Work to complete: Beginning with the line below that contains "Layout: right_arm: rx" and ending with the line that contains "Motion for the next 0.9", copy every line exactly. Copy nothing else.

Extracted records

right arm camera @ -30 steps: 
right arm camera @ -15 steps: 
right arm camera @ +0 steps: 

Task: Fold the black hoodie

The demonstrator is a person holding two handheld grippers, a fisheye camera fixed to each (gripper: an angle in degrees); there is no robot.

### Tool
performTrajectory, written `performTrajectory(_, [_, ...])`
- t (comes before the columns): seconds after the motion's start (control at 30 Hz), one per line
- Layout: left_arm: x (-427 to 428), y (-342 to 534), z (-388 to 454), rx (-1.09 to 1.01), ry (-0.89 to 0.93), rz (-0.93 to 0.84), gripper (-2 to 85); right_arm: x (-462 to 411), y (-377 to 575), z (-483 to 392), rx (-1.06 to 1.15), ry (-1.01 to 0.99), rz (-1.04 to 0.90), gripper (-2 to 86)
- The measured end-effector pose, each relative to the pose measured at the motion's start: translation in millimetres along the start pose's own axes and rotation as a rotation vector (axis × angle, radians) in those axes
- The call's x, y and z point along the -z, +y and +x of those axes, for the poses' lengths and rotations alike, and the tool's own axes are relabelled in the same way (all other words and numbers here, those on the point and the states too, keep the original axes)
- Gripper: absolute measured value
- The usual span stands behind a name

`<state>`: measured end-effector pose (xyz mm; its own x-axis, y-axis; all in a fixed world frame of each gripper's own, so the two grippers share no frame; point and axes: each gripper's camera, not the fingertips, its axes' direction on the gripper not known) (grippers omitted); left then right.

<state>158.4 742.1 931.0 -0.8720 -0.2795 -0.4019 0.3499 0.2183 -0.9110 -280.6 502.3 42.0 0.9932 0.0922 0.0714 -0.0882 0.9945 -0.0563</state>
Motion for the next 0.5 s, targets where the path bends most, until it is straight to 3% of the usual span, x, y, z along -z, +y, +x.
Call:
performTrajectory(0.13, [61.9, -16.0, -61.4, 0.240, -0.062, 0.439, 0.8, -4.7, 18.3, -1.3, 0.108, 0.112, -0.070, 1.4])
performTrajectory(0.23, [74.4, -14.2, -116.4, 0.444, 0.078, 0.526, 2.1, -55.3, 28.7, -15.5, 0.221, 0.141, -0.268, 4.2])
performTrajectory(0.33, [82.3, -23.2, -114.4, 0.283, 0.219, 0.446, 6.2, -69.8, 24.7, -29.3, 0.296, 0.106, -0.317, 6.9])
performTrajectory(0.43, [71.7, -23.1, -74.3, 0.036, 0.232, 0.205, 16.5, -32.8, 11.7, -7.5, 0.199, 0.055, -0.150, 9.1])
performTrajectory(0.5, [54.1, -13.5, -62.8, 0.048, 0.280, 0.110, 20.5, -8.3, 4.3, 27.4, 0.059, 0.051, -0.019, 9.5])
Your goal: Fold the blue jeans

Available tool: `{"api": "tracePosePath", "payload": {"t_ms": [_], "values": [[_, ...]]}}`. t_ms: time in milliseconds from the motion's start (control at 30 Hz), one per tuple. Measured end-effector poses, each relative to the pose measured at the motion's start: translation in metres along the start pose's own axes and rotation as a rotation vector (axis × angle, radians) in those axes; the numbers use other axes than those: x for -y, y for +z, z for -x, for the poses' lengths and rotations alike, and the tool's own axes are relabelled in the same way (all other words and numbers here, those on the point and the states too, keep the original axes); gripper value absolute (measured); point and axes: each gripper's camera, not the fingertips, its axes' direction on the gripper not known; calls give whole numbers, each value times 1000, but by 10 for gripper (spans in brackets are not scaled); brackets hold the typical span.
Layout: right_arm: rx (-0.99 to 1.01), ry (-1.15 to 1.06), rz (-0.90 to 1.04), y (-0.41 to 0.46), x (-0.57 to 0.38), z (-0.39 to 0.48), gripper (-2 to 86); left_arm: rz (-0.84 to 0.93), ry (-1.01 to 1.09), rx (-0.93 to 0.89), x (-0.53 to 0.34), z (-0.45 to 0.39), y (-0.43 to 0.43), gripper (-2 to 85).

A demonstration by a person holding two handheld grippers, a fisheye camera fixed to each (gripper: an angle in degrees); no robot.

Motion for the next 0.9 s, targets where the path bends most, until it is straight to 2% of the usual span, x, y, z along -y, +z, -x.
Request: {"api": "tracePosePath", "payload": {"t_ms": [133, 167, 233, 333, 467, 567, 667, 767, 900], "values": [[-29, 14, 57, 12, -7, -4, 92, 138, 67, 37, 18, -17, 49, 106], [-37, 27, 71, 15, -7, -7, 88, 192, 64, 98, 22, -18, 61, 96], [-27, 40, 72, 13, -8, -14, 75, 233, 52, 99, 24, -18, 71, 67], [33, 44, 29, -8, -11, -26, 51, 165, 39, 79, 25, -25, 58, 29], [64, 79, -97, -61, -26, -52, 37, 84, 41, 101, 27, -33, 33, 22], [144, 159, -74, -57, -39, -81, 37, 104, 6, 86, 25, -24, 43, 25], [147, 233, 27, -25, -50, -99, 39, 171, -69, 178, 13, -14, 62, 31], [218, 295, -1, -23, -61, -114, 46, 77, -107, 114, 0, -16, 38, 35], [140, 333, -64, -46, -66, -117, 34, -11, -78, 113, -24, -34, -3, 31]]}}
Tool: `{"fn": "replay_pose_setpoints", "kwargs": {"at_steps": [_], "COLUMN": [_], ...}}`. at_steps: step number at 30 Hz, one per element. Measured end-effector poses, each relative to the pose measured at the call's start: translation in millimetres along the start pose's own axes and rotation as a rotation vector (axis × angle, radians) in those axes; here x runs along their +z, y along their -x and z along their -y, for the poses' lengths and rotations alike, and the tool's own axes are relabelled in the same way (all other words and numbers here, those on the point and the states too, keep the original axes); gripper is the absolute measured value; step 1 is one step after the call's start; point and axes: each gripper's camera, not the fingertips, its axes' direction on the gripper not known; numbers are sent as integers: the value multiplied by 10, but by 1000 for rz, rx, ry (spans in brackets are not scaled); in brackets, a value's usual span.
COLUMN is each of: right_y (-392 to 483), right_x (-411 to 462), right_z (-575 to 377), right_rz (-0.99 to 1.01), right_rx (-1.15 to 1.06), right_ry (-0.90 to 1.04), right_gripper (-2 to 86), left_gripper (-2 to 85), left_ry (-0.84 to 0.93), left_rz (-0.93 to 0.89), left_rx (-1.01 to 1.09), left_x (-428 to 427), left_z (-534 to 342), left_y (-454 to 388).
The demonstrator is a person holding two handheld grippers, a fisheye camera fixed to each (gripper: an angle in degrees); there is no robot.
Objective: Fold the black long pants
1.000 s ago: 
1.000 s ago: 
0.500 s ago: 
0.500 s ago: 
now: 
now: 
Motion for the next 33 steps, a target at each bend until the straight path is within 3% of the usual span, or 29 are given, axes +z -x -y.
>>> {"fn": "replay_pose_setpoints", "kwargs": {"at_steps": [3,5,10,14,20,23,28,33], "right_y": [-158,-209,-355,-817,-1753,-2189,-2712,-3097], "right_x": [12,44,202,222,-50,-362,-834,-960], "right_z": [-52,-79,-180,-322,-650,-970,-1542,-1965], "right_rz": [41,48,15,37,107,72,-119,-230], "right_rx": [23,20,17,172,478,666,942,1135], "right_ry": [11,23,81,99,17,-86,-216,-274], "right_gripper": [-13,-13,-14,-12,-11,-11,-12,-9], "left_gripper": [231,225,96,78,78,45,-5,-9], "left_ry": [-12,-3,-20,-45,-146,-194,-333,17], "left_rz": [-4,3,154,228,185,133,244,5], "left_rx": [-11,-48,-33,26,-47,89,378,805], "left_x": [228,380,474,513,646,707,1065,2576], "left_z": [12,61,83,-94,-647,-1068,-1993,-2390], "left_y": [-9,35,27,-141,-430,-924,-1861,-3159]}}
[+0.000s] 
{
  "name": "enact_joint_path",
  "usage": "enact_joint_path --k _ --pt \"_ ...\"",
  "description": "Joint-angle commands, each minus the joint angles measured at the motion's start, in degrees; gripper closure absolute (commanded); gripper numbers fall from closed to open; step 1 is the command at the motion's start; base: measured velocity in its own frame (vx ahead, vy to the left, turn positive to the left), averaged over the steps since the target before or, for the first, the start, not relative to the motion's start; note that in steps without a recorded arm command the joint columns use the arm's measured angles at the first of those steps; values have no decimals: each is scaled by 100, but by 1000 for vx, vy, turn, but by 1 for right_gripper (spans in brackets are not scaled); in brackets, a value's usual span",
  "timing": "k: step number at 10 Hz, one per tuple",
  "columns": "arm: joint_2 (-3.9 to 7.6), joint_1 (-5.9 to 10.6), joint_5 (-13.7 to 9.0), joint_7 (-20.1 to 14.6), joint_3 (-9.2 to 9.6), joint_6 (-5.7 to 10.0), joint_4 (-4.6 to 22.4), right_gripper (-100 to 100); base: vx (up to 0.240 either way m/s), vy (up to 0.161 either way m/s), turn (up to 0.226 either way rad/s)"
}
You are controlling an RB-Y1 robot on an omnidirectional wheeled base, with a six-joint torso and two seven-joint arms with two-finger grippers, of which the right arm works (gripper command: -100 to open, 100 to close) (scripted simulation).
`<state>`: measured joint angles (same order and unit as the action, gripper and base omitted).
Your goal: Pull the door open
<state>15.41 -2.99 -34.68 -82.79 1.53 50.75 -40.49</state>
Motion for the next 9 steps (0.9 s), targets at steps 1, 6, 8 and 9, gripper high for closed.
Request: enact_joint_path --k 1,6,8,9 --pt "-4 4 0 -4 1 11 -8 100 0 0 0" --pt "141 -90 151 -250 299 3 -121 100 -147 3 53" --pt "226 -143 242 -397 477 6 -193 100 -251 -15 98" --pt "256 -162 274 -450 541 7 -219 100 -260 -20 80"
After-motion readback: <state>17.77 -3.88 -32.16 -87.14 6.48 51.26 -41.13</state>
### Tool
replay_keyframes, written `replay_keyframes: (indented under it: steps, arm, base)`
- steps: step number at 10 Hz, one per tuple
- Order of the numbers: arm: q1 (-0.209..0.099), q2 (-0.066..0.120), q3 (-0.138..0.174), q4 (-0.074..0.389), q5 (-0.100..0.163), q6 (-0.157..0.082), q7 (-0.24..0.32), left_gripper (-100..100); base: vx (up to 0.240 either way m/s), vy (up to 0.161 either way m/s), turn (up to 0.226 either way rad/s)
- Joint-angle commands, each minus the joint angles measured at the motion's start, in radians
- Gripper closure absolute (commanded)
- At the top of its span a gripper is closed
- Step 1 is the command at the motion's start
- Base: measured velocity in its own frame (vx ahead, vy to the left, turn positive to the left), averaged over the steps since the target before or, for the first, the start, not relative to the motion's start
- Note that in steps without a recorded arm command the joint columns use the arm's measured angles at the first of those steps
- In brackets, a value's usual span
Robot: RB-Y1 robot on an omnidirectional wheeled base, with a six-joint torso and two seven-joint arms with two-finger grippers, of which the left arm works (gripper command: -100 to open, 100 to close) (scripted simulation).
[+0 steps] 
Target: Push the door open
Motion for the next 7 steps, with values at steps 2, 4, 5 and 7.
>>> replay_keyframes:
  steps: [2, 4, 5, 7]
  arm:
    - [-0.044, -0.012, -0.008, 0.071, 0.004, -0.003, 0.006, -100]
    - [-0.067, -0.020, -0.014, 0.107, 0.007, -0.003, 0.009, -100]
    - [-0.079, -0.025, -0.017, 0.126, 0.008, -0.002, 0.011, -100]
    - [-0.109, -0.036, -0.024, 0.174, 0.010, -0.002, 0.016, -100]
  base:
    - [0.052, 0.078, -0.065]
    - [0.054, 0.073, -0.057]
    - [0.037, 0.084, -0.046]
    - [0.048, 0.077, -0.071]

Exercise output:
Layout: right_arm: rx (-0.99 to 1.01), ry (-1.15 to 1.06), rz (-0.90 to 1.04), y (-0.41 to 0.46), x (-0.57 to 0.38), z (-0.39 to 0.48), gripper (-2 to 86); left_arm: rz (-0.84 to 0.93), ry (-1.01 to 1.09), rx (-0.93 to 0.89), x (-0.53 to 0.34), z (-0.45 to 0.39), y (-0.43 to 0.43), gripper (-2 to 85).

A demonstration by a person holding two handheld grippers, a fisheye camera fixed to each (gripper: an angle in degrees); no robot.

Motion for the next 0.9 s, targets where the path bends most, until it is straight to 2% of the usual span, x, y, z along -y, +z, -x.

The exercise has been carried out in full.